The MD and IVD Regulatory and Technical Forum
We are happy to announce our 3rd European MD and IVD Regulatory and Technical forum.
Come and meet us for one-day of regulatory and technical updates and information on June 7th, 2017 in California. Check out the program and speakers soon. Stay tuned!
The SMI 3rd conference on In Vitro Diagnostics
Join Dr. Julien Senac, Certification Project Manager and IVD Product Assessor at LNE / G-MED North America, Inc. for a discussion on the regulatory updates and key industry feedback from leading IVD manufacturers within this complex and ever-changing landscape at landscape at the SMI conference will take place the 14th and 15th of June 2017, at the Holiday Inn Kensington Forum, in London (UK). With the upcoming changes to the regulatory landscape, what does the future hold for the IVD manufacturers? SMi's In-Vitro Diagnostics (IVD) offers to discuss the latest update on the IVD regulation, the role of the Qualified Person (QP) as well as the increase in requirements for clinical evidence. This conference will focus on new regulation impact for IVD manufacturers and preparation to maintain compliance with the IVD regulatory requirements in a continuing and growing demand for use and innovation of IVDs.
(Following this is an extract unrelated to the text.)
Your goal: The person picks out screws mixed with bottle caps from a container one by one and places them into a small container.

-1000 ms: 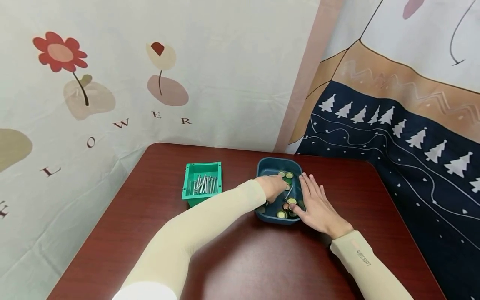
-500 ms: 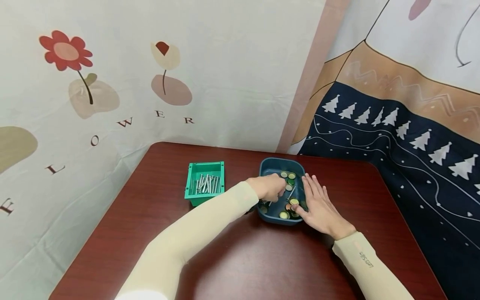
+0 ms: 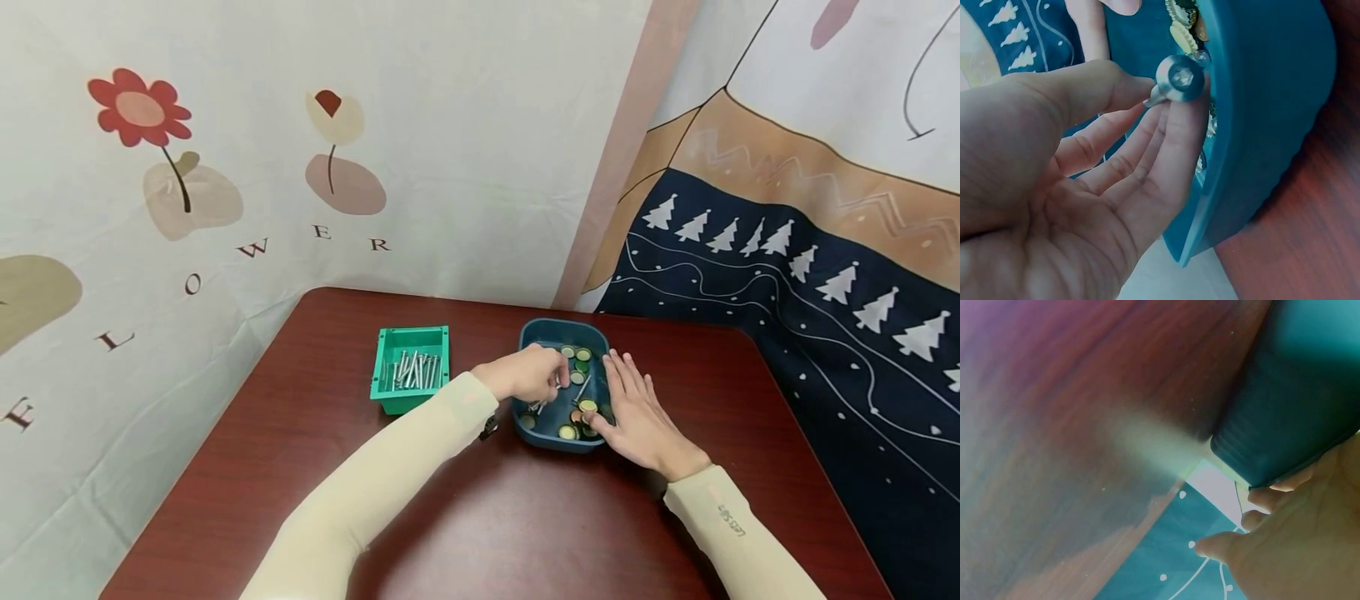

Seminar on the future changes that will be introduced by the European MDR and IVDR
This seminar hosted by the RAPS San Francisco Bay Area Chapter, will take place on June 9th at the Crowne Plaza Silicon Valley (Milpitas, CA) and focuses on the Impact of the new EU Regulations (MDR/IVDR) on Notified bodies. Dr. Julien Senac, Certification Project Manager and IVD Product Assessor will speak about the changes introduce by the European MDR and IVDR from the Notified Body standpoint, discuss how Notified Bodies are preparing for the new regulation, and what manufacturer should focus in order to ensure that they can maintain compliance with the new MDR and IVDR technical documentation requirements.